UNESCO : Thérèse Kayikwamba plaide pour une gouvernance durable des ressources hydriques africaines

La Ministre d’État et ministre des Affaires étrangères, S.E. Mme Thérèse Kayikwamba Wagner, a pris part ce mardi 19 mai 2026 à Paris à la cérémonie officielle d’ouverture de la Semaine africaine de l’UNESCO. À cette occasion, la cheffe de la diplomatie congolaise a livré un plaidoyer en faveur d’une gestion concertée, durable et inclusive des ressources hydriques du continent africain face aux défis climatiques et environnementaux actuels.

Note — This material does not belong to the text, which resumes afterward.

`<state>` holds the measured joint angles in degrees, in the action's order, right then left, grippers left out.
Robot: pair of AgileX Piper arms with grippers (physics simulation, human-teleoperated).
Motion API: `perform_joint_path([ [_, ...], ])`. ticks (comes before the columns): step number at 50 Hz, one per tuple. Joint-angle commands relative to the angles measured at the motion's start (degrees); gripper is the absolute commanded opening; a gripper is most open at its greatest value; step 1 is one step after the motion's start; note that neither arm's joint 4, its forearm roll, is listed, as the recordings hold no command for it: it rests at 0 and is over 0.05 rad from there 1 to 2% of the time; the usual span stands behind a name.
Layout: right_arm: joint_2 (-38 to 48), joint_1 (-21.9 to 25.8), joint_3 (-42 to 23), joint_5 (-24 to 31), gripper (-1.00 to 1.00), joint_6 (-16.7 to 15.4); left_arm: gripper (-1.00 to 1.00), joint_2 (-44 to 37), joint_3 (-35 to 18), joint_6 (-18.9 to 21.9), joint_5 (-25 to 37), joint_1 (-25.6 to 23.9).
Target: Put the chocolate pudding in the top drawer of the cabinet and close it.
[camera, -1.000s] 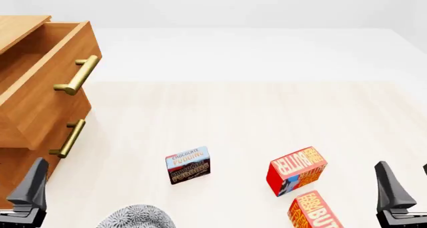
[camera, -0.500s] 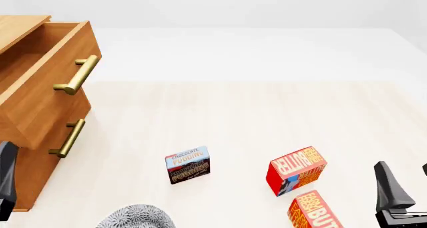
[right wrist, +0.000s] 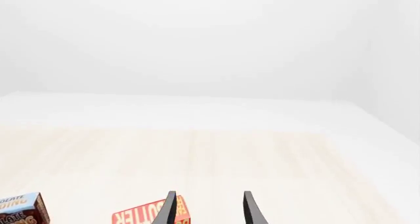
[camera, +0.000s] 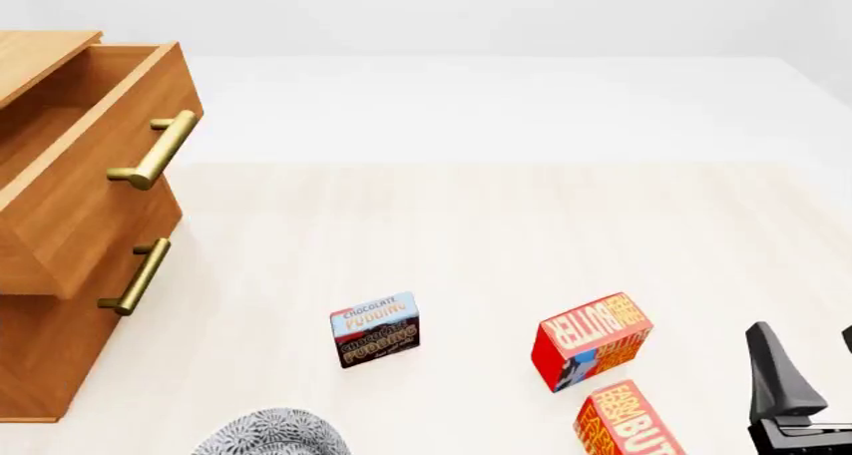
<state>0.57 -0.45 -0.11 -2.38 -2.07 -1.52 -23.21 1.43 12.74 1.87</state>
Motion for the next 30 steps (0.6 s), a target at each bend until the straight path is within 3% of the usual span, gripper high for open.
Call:
perform_joint_path([
  [1,0.4,0.0,0.1,-0.5,1.00,0.0,1.00,-4.2,-3.8,1.7,-0.8,-0.3],
  [7,0.4,0.0,0.1,-0.5,1.00,0.0,1.00,-9.0,-6.8,2.0,-1.8,-0.8],
  [26,0.4,0.0,0.1,-0.5,1.00,0.0,1.00,-14.0,-13.7,5.1,0.2,-0.4],
  [28,0.4,0.0,0.1,-0.5,1.00,0.0,1.00,-15.9,-14.6,2.8,1.0,-1.0],
  [30,0.4,0.0,0.1,-0.5,1.00,0.0,1.00,-16.1,-14.9,4.1,0.6,0.2],
])
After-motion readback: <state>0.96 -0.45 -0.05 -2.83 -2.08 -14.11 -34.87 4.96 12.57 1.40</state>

Dans son intervention, Thérèse Kayikwamba Wagner a mis en avant le rôle stratégique de la République démocratique du Congo dans la géographie hydrique mondiale. Elle a rappelé que la RDC détient environ 52 % des réserves en eau de surface de l’Afrique grâce au Bassin du Congo, considéré comme le deuxième plus grand bassin fluvial de la planète après l’Amazonie.

Selon elle, cette richesse naturelle confère au pays une responsabilité particulière dans la préservation des équilibres écologiques mondiaux.
La Ministre d’État a insisté sur l’importance de protéger durablement les ressources en eau du Bassin du Congo, qu’elle considère comme un patrimoine essentiel pour l’avenir de l’Afrique et du monde. « Préserver les eaux du Bassin du Congo, c’est préserver l’avenir écologique, énergétique et humain de l’Afrique et du monde », a-t-elle déclaré devant les participants réunis au siège de l’UNESCO à Paris.

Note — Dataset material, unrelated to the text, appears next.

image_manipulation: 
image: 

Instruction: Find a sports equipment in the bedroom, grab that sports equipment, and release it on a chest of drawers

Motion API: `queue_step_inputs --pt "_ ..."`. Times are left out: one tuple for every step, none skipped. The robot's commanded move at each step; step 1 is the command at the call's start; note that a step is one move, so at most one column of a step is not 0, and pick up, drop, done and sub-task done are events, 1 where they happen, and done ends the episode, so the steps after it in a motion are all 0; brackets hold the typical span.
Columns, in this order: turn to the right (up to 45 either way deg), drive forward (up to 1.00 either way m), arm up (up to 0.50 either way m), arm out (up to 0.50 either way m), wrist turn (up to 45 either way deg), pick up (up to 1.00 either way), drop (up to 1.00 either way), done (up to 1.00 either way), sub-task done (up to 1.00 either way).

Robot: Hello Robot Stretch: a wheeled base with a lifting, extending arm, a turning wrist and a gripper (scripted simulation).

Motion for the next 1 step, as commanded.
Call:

À travers cette prise de parole, la RDC entend renforcer son positionnement diplomatique comme acteur majeur des solutions environnementales globales. Kinshasa veut notamment promouvoir une coopération internationale renforcée autour de la gestion des ressources naturelles, de la lutte contre les changements climatiques et de la promotion du développement durable sur le continent africain.

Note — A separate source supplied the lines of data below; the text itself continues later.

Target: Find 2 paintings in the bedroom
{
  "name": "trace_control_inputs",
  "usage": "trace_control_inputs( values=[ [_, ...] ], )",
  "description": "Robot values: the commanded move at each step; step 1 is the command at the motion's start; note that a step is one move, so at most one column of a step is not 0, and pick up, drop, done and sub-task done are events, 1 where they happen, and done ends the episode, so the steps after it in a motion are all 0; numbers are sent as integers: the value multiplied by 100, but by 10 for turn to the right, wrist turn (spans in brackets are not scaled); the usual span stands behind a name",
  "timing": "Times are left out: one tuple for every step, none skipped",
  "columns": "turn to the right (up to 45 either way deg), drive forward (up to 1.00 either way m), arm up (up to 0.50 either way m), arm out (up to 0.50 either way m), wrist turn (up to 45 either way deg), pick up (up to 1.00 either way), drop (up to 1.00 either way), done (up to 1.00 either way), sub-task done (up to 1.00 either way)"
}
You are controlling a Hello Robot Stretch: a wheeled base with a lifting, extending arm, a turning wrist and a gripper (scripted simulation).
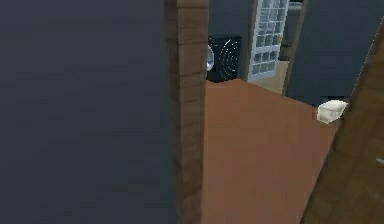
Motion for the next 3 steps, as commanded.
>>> trace_control_inputs(
  values=[
    [450,0,0,0,0,0,0,0,0],
    [120,0,0,0,0,0,0,0,0],
    [0,35,0,0,0,0,0,0,0]
  ],
)
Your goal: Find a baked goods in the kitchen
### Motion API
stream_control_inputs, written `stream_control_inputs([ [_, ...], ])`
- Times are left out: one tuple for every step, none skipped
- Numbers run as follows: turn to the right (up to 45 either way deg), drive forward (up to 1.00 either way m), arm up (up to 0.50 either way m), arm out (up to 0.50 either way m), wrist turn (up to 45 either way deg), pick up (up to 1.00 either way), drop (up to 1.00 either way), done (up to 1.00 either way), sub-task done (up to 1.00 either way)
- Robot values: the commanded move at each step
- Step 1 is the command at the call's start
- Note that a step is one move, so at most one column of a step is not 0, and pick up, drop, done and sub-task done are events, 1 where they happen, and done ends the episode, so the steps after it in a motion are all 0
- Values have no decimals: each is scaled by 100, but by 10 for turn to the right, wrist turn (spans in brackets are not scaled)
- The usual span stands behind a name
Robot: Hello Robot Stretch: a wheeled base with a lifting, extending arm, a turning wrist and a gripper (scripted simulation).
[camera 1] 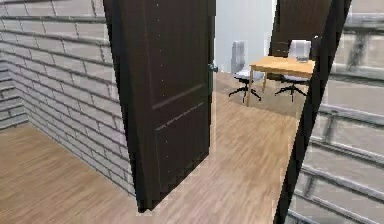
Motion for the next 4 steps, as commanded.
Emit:
stream_control_inputs([
  [0, 70, 0, 0, 0, 0, 0, 0, 0],
  [300, 0, 0, 0, 0, 0, 0, 0, 0],
  [0, 40, 0, 0, 0, 0, 0, 0, 0],
  [450, 0, 0, 0, 0, 0, 0, 0, 0],
])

La participation de la RDC à la Semaine africaine de l’UNESCO s’inscrit également dans la volonté des autorités congolaises de faire de l’eau un instrument de paix, d’intégration régionale et de prospérité partagée. En mettant en avant le potentiel du Bassin du Congo, le gouvernement congolais cherche à mobiliser davantage de partenariats internationaux pour préserver cet écosystème stratégique au bénéfice des générations futures.